Sony is almost certainly cheering the see-it-and-decide-for-yourself controversy over a film [I'll see it sometime during its' theatrical run] which, apparently due to a surface replication of Bigelow and Boal's "nonpolitical" approach to the Iraq War in THE HURT LOCKER, may turn out to have the greatest popular appeal of Bigelow's entire filmography (including NEAR DARK, POINT BREAK and STRANGE DAYS).
Tom Carson namechecked THE BATTLE OF ALGIERS in his ruminations on ZERO DARK THIRTY. It may remain for audiences (short-and-long-memoried alike) to decide if ZDT becomes a multigenerational war film classic--or this generation's MISSISSIPPI BURNING (the semi-forgotten Alan Parker-directed 1988 docudrama which adopted an FBI-centric, civil-rights-leaders-free view of the fight against white Southern racism in the 1960s).

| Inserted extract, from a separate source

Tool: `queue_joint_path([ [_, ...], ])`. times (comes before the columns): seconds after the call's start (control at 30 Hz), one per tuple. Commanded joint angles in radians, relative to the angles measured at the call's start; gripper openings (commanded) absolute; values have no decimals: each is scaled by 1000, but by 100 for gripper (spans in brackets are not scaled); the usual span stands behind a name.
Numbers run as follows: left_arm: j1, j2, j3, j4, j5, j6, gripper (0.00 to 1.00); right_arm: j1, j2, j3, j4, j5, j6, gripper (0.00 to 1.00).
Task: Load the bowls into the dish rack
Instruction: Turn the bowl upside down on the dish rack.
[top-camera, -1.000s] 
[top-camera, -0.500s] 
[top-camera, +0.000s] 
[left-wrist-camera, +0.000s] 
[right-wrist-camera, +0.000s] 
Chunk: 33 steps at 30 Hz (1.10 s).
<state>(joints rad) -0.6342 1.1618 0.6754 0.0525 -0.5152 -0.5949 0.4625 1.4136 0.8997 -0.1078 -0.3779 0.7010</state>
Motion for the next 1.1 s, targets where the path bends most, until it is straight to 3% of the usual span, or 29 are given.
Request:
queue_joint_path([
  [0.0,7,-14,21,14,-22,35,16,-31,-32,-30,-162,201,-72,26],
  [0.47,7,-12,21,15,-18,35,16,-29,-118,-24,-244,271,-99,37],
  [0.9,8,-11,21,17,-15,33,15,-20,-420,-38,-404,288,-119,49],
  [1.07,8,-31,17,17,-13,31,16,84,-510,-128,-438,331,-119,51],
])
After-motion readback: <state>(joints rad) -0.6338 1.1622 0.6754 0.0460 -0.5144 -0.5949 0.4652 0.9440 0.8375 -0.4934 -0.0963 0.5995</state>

Let's end with this observation from HOLLYWOOD ELSEWHERE commenter "Otto":
The feigned outrage against "Stalinists seeking to quell artistic freedom" is about as genuine and coherent as the NRA's outrage that "they want to take away our guns.'
Just as no one wants to ban all guns, no one is seriously challenging the director's artistic license to depict what she wants. They are criticizing the film's claims that it's based upon fact and yet employs post-hoc logic connecting torture and intelligence that led to UBL's location. And they are criticizing the chest-pounding basement dwellers whose interrogation experience is confined to a Taco Bell drive-through, but who nonetheless delight in their insistence that torture is an effective intelligence tool.
Invoking Stalin is inapt, as Stalin effectively censored dissenters. People criticizing Zero Dark Thirty are not preventing anyone from making a movie of their choosing. Rather, like the filmmakers, they are expressing their opinions.